Life is a thin thread
It’s a thin little hand on a hospital bed
It’s all the things you’ve left unsaid
Life is a thin thread
It’s a fine line between loving and not
Between holding it back or giving all that you’ve got
Feeling you’re free, thinking you’re caught
It’s a fine line
(Thin Thread by Connie Kaldor)
I was more than saddened yesterday to hear of Marty Balin’s passing. Jack and I were in Northampton, Mass. at the Academy Of Music and we were just getting ready to do our sound check. I knew that Marty had been sick and I knew in a general way that he had grievous issues but I did not really know what they were. Marty always kept a lot of shade on himself. I stood there in the little room in the wings, stage left… struck dumb. What can you say? We always say and hear, ‘I’m sorry for your loss,’ but what does that really mean? We say it. We have to say it and then in the confines of our hearts we try to process the sorrow and search for the words that really convey what we feel. It is an imperfect process.

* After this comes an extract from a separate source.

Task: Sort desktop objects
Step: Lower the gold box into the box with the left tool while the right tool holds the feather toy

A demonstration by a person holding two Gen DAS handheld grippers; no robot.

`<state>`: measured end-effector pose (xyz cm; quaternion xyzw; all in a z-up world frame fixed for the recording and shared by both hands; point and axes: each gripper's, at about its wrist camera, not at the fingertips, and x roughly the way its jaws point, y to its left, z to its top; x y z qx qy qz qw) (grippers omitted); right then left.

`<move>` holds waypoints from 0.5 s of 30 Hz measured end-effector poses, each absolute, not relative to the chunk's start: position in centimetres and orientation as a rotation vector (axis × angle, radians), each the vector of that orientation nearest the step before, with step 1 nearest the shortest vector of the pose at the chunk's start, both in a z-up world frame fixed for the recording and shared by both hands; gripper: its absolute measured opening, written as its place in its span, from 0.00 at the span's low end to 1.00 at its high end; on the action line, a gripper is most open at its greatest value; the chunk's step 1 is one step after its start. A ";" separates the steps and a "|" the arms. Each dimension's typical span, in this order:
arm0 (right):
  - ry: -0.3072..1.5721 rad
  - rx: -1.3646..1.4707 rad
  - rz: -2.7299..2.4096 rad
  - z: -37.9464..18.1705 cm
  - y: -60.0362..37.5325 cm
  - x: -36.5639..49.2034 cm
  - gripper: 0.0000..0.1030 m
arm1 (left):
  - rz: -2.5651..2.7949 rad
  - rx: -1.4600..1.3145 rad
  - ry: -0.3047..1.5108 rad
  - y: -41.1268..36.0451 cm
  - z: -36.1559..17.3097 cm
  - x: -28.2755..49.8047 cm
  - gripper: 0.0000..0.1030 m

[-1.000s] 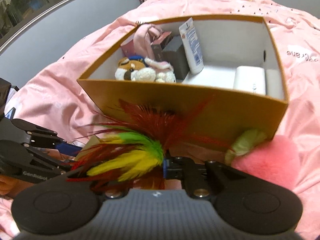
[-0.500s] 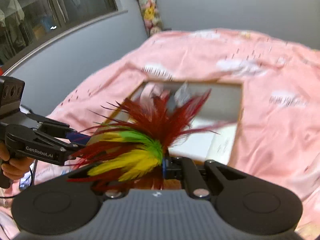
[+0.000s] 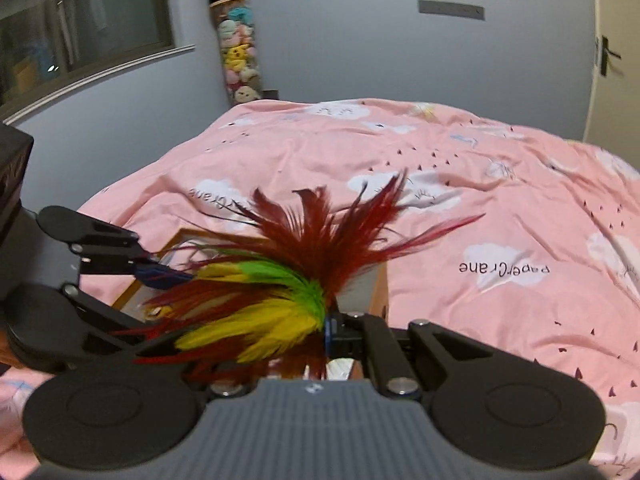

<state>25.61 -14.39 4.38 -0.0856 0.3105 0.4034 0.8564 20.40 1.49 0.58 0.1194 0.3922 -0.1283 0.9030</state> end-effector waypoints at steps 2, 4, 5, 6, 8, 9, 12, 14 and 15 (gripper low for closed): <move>0.674 -0.146 0.851 4.0 -14.2 27.0 0.09 | -0.296 0.307 0.820 1.2 -0.4 22.1 0.50; 0.689 -0.117 0.863 3.7 -14.2 28.1 0.09 | -0.329 0.378 0.828 1.0 -1.8 23.8 0.50; 0.692 -0.113 0.868 3.5 -14.0 28.6 0.09 | -0.342 0.419 0.842 0.8 -2.5 24.6 0.50; 0.691 -0.116 0.871 3.4 -14.0 28.8 0.09 | -0.349 0.446 0.853 0.7 -3.1 25.2 0.50; 0.688 -0.127 0.876 3.5 -13.8 29.6 0.09 | -0.378 0.502 0.869 0.5 -4.4 26.3 0.50; 0.685 -0.131 0.878 3.5 -13.6 30.0 0.09 | -0.391 0.523 0.876 0.3 -4.9 26.7 0.50; 0.674 -0.147 0.878 3.7 -13.0 31.0 0.09 | -0.432 0.552 0.891 0.1 -6.1 27.7 0.50; 0.663 -0.156 0.870 3.9 -12.9 31.6 0.09 | -0.459 0.553 0.908 0.0 -6.8 28.3 0.50; 0.657 -0.163 0.862 3.9 -12.8 32.0 0.09 | -0.473 0.558 0.911 -0.2 -7.1 28.6 0.50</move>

Marty and I were young together in a time that defined our lives. Had it not been for him, my life would have taken an alternate path I cannot imagine. He and Paul Kantner came together and like plutonium halves in a reactor started a chain reaction that still affects many of us today. It was a moment of powerful synchronicity. I was part of it to be sure, but I was not a prime mover.
Marty always reached for the stars and he took us along with him.

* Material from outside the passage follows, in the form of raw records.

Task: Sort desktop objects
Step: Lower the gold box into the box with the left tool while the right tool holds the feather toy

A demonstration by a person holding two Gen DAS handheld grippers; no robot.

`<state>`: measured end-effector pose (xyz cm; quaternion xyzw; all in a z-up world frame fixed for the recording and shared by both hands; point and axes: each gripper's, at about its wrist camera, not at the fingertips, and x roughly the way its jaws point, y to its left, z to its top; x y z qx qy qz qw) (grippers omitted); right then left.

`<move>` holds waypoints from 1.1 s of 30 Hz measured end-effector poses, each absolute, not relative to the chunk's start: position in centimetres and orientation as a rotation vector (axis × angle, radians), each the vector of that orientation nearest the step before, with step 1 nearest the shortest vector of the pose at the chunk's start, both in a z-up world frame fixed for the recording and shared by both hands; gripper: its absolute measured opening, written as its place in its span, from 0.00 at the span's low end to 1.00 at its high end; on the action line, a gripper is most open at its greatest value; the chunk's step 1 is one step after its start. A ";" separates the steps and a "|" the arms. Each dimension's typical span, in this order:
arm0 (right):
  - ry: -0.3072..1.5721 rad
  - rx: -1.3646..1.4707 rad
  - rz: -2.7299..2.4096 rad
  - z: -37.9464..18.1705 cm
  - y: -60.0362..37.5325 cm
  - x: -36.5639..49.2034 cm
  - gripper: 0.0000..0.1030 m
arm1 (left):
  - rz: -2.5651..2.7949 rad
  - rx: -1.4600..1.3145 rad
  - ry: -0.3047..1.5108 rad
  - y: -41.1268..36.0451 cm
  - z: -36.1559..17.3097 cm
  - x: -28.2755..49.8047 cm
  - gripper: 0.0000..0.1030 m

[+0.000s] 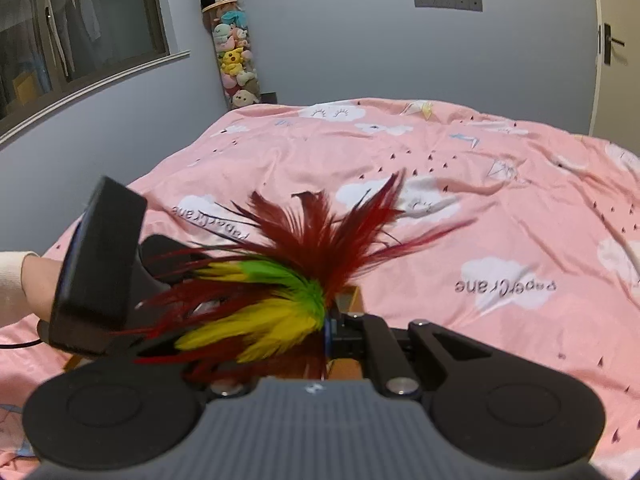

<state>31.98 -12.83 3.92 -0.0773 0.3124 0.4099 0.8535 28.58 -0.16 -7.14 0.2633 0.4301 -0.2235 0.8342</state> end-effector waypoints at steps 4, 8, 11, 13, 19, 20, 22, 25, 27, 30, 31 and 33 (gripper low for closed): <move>0.658 -0.184 0.847 3.6 -12.5 32.9 0.09 | -0.500 0.580 0.914 -0.6 -7.8 29.7 0.51; 0.664 -0.207 0.844 2.9 -12.3 33.3 0.09 | -0.532 0.620 0.900 -1.2 -7.8 30.7 0.50; 0.648 -0.248 0.820 2.5 -12.1 33.4 0.09 | -0.542 0.653 0.893 -1.7 -8.1 30.7 0.50; 0.647 -0.262 0.818 2.5 -12.0 33.4 0.09 | -0.545 0.673 0.885 -2.1 -8.3 30.7 0.50; 0.604 -0.367 0.771 2.5 -11.7 32.9 0.09 | -0.548 0.680 0.886 -2.4 -8.8 30.8 0.51; 0.608 -0.373 0.764 2.4 -11.7 33.0 0.09 | -0.547 0.680 0.886 -2.5 -8.9 30.8 0.51; 0.617 -0.379 0.749 2.2 -11.8 33.2 0.09 | -0.547 0.687 0.889 -2.7 -9.2 30.9 0.51; 0.642 -0.393 0.723 1.7 -11.8 33.7 0.09 | -0.566 0.697 0.907 -2.9 -9.5 31.2 0.51; 0.656 -0.399 0.718 1.2 -11.8 33.9 0.09 | -0.577 0.701 0.911 -2.9 -9.7 31.5 0.51; 0.669 -0.405 0.716 0.8 -11.8 34.1 0.09 | -0.586 0.712 0.910 -2.7 -9.9 31.6 0.52; 0.671 -0.406 0.715 0.7 -11.8 34.1 0.09 | -0.587 0.718 0.905 -2.4 -9.9 31.5 0.53; 0.676 -0.406 0.714 0.5 -11.9 34.1 0.09 | -0.586 0.733 0.892 -2.4 -10.0 31.2 0.54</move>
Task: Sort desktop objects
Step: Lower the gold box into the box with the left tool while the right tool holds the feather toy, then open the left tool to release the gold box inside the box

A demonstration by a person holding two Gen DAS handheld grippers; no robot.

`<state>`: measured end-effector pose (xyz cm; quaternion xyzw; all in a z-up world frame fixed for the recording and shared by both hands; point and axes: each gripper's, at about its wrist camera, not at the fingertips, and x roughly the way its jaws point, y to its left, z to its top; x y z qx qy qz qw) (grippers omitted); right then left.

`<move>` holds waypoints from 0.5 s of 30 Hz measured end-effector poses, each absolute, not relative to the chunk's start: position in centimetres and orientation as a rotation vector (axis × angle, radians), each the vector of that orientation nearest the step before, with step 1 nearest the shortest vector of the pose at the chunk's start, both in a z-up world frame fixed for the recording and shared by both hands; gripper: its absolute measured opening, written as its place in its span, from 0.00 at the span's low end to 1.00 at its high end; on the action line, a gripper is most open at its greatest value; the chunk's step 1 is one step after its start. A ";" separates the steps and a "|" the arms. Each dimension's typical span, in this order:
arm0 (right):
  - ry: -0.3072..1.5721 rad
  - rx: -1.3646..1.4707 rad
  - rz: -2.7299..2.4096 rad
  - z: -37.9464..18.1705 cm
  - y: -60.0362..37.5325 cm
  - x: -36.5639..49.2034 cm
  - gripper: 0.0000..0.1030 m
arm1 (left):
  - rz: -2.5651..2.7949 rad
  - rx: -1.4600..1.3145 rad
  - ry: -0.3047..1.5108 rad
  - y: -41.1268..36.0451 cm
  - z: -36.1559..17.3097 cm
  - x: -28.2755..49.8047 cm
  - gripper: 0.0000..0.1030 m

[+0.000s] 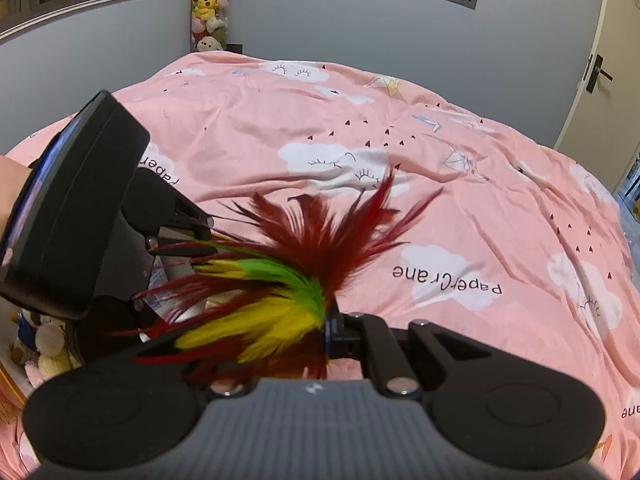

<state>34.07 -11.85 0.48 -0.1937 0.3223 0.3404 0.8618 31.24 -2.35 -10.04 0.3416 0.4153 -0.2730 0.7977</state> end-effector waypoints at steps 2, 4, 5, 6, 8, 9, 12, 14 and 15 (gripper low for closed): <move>0.681 -0.406 0.715 0.3 -11.9 34.1 0.09 | -0.590 0.739 0.875 -2.2 -10.2 30.9 0.55; 0.684 -0.404 0.714 0.3 -11.8 33.9 0.09 | -0.588 0.739 0.858 -2.7 -10.1 30.8 0.58; 0.686 -0.404 0.714 0.2 -11.9 34.0 0.09 | -0.581 0.735 0.844 -2.7 -9.9 30.9 0.61; 0.687 -0.404 0.713 0.2 -11.8 34.0 0.09 | -0.576 0.731 0.831 -2.6 -9.8 30.8 0.62; 0.688 -0.402 0.713 0.2 -11.9 34.0 0.09 | -0.575 0.712 0.809 -1.5 -9.5 30.8 0.62; 0.689 -0.401 0.712 0.2 -11.9 34.0 0.09 | -0.571 0.705 0.804 -1.5 -9.2 30.9 0.62; 0.690 -0.395 0.710 0.3 -12.1 33.9 0.09 | -0.546 0.692 0.790 -1.1 -8.1 30.8 0.62; 0.690 -0.391 0.705 0.3 -12.3 33.8 0.09 | -0.532 0.653 0.801 -0.6 -7.5 30.6 0.62; 0.690 -0.389 0.702 0.3 -12.5 33.8 0.09 | -0.516 0.621 0.811 -0.2 -7.2 30.4 0.62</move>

I always felt that he was somewhat guarded… the quiet one. Perhaps that’s because I was one of the noisy ones… I don’t know. It’s probably not for me to say. His commitment to his visions never flagged. He was always relentless in the pursuit of his goals. He wrapped those he loved in sheltering arms. He loved his family. Times come and go but his passion for his music and his art was never diminished. He was the most consummate of artists in a most renaissance way. I always felt that he perceived that each day was a blank canvas waiting to be filled.
It was fortuitous that we were able to stay connected in a loose way over the years. He and his friends graced our stage at the Fur Peace Station in Ohio and he was able to join us at the Beacon Theater in NYC the year we celebrated Jack’s 70th birthday.
Very good stuff!
Coming to grips with reality is a process that starts at birth. I am always stunned when one of my friends passes and yet, it would seem that at some point we will all take that journey. It’s almost like, ‘How can this be? There are things I need to say.’ There were indeed things I needed to say and the fault for that lack lies on me and me alone. I don’t think any of us really think that we will live forever yet often that thought lies dormant in the back of our minds. At my age my world is starting to be surrounded by passing. I will miss my friends who rest on the banks of the River Of Time and I am reminded to make the most of every moment as I am swept downstream! Marty’s passing reaffirms the power of love, the power of family, the power of possibilities.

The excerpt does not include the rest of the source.